Work task:
The records follow. Count the lines holding "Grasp" and give only the number.

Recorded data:
......
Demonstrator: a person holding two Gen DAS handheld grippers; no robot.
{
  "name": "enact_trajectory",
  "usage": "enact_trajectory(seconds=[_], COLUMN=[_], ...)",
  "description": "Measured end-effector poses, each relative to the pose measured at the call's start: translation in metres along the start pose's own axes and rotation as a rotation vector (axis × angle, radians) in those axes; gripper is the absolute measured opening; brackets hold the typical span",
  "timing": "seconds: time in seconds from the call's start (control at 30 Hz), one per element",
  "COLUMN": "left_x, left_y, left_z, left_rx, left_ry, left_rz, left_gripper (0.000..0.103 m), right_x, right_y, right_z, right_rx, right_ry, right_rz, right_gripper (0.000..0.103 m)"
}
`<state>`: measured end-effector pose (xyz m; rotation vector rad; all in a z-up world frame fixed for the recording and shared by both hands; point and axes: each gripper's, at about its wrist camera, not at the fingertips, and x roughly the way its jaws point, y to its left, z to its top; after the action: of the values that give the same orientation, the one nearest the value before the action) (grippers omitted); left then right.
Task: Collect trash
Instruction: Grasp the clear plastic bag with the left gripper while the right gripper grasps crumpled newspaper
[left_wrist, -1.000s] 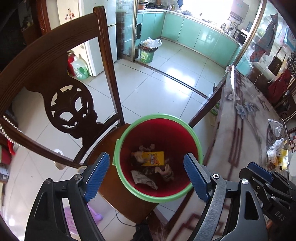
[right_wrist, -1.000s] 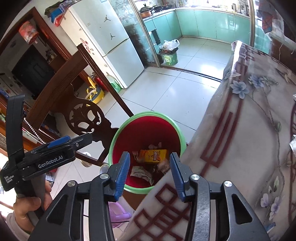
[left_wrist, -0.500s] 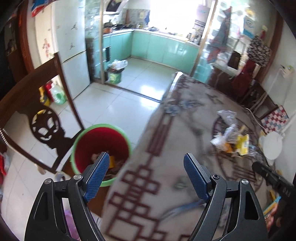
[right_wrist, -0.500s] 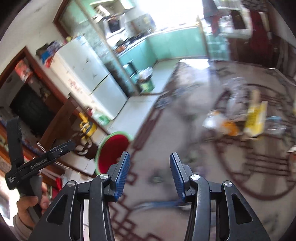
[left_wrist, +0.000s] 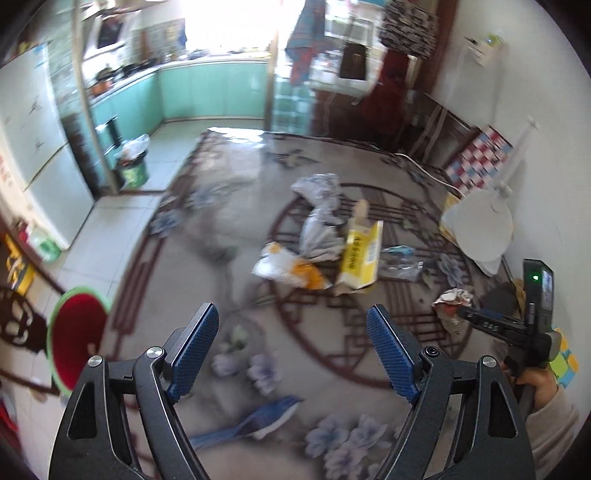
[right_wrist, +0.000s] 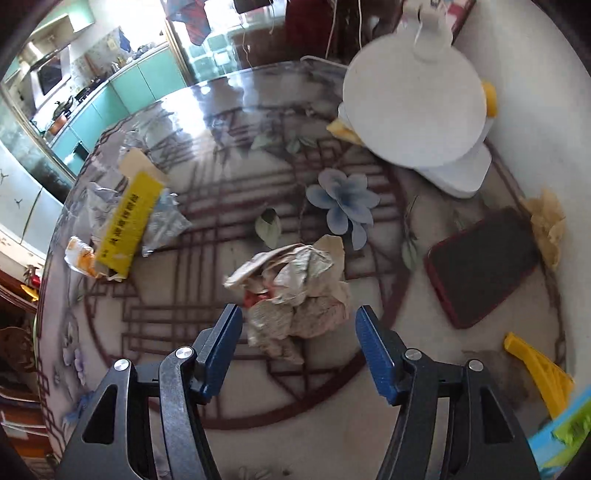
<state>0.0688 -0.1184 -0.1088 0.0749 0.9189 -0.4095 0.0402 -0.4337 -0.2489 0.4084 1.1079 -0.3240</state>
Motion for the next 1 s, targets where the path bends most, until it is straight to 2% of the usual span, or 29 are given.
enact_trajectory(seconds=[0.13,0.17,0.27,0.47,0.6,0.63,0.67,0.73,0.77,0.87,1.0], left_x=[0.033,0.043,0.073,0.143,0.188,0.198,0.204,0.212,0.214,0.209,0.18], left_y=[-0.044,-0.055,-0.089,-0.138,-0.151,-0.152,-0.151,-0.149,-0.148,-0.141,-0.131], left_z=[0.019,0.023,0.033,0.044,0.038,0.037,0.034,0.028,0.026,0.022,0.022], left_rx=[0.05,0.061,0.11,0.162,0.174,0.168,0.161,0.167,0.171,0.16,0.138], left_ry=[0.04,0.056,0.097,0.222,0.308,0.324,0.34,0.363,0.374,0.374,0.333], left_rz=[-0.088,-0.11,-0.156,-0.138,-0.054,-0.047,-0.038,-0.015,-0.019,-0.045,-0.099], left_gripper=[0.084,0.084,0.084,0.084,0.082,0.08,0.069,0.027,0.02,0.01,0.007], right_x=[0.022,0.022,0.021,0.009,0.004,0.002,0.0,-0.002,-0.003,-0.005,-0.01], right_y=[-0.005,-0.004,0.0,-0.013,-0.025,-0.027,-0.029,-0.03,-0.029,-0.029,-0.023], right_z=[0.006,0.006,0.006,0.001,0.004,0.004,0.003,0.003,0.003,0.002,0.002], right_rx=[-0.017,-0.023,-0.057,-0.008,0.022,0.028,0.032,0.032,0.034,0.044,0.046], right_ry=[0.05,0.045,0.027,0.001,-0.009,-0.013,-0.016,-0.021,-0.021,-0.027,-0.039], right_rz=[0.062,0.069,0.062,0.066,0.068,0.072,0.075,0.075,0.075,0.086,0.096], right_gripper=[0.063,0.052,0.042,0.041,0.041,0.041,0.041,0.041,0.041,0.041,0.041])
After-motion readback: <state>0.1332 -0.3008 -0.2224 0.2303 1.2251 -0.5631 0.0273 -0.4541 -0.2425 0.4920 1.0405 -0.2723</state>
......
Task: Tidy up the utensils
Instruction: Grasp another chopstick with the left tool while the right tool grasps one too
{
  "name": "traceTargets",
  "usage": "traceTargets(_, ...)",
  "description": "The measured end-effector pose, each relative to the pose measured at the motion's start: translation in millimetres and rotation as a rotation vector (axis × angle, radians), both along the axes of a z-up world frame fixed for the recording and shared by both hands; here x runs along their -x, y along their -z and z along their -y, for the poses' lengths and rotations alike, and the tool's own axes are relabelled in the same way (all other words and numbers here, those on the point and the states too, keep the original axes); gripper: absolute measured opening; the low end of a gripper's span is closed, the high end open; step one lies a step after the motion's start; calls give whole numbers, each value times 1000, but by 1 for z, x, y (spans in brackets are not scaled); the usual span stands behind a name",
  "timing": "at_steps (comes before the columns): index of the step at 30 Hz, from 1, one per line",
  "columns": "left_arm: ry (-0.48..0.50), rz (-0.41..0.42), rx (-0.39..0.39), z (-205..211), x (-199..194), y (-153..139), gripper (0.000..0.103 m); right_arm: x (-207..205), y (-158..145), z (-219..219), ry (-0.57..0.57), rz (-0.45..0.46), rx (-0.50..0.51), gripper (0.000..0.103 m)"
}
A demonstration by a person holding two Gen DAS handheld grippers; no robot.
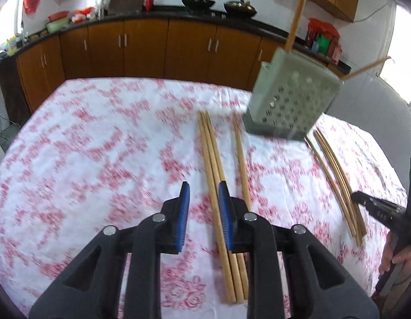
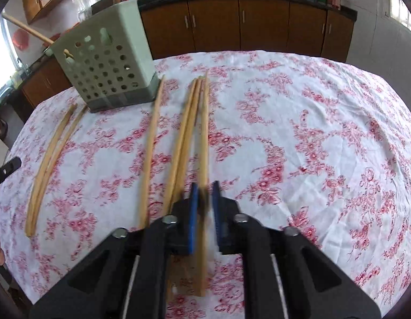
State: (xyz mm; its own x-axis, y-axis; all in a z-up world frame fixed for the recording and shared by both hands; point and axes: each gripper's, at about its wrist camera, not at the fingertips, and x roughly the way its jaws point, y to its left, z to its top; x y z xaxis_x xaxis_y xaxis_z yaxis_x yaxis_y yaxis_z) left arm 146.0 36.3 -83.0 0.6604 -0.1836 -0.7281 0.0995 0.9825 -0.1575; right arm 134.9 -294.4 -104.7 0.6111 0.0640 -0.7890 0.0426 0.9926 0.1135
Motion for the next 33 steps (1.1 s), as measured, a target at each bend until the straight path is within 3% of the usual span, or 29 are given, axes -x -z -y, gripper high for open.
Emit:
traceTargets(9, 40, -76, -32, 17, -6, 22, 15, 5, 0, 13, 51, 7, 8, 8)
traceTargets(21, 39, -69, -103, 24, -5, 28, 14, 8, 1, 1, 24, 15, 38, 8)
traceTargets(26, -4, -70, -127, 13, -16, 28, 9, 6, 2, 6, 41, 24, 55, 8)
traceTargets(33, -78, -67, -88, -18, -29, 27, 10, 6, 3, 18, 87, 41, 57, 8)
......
Solved exercise:
2